(Records from a data source)
+++++

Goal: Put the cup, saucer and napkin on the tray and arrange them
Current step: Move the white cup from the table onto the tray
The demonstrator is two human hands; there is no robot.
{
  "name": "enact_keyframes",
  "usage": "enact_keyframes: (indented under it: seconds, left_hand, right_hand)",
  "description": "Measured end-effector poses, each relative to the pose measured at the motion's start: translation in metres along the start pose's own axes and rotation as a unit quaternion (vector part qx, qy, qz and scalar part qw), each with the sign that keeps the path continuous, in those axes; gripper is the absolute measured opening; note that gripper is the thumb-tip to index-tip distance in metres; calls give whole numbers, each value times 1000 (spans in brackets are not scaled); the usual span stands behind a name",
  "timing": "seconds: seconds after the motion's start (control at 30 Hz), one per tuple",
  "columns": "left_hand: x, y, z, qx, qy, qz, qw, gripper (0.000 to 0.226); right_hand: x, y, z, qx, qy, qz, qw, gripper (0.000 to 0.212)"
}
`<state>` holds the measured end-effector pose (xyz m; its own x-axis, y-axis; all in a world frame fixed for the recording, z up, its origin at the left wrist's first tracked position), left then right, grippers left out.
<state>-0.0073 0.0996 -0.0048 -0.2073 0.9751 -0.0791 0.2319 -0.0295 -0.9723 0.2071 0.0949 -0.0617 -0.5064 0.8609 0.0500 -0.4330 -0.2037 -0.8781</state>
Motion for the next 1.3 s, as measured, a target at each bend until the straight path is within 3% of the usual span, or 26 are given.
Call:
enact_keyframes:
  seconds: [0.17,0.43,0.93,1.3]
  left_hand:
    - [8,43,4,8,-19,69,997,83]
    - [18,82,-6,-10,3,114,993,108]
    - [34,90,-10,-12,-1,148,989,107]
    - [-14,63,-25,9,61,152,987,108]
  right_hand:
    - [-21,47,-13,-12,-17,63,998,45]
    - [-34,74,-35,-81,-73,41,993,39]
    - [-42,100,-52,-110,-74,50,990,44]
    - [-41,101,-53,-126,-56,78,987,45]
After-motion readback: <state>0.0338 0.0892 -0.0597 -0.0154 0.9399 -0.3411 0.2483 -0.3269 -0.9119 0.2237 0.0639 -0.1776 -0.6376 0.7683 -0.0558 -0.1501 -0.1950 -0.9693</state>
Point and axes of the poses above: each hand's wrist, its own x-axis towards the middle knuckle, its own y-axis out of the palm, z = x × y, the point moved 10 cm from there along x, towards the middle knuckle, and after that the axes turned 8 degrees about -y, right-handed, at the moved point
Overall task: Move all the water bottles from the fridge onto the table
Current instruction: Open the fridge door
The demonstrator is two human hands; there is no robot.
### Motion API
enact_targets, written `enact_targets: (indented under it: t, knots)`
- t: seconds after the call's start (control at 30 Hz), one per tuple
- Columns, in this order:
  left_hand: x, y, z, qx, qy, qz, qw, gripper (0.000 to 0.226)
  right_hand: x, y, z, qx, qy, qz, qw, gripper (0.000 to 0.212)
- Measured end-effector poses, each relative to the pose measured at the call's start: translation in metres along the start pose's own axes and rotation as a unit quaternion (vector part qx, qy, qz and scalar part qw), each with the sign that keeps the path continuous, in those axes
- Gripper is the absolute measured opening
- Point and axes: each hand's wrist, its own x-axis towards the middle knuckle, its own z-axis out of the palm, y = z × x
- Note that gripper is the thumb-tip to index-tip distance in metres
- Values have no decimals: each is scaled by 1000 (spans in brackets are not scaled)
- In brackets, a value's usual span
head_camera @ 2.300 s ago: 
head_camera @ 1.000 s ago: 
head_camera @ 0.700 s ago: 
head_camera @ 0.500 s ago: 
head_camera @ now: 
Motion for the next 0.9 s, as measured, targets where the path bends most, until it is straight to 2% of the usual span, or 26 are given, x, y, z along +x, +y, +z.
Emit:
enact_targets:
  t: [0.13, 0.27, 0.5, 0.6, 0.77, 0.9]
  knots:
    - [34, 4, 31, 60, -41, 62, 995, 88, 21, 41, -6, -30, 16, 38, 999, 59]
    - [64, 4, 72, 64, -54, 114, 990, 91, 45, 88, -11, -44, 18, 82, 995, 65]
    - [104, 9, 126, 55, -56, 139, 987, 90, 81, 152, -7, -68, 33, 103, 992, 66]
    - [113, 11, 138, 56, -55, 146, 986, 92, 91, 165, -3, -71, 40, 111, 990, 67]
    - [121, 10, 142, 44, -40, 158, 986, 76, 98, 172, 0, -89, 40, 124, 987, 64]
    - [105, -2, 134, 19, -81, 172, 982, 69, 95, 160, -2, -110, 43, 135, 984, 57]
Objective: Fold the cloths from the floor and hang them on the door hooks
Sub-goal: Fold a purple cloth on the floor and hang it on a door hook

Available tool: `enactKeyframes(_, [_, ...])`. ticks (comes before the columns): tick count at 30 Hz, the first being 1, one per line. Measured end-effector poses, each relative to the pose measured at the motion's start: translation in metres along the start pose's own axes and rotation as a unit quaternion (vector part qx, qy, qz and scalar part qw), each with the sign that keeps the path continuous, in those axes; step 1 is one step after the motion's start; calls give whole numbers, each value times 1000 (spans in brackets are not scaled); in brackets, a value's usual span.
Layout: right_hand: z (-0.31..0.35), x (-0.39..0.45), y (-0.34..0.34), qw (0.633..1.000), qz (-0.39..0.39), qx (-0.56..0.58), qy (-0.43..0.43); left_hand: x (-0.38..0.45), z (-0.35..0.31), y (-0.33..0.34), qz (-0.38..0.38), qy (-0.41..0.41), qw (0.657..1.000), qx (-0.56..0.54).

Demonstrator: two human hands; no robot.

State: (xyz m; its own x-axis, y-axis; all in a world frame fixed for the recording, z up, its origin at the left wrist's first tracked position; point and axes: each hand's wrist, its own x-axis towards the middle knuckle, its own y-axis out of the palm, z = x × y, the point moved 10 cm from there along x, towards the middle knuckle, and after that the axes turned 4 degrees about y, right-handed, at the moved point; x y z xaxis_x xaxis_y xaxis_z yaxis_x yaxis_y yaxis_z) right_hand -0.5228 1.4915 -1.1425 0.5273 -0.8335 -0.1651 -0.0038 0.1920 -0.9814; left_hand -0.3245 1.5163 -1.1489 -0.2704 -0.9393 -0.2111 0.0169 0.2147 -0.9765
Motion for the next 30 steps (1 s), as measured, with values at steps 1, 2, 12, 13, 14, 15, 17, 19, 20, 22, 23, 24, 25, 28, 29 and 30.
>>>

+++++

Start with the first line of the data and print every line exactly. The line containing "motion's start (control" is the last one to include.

RESPONSE —
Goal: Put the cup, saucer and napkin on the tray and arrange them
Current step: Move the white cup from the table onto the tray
The demonstrator is two human hands; there is no robot.
{
  "name": "enact_keyframes",
  "usage": "enact_keyframes: (indented under it: seconds, left_hand, right_hand)",
  "description": "Measured end-effector poses, each relative to the pose measured at the motion's start: translation in metres along the start pose's own axes and rotation as a unit quaternion (vector part qx, qy, qz and scalar part qw), each with the sign that keeps the path continuous, in those axes; gripper is the absolute measured opening; note that gripper is the thumb-tip to index-tip distance in metres; calls give whole numbers, each value times 1000 (spans in brackets are not scaled); the usual span stands behind a name",
  "timing": "seconds: seconds after the motion's start (control at 30 Hz), one per tuple",

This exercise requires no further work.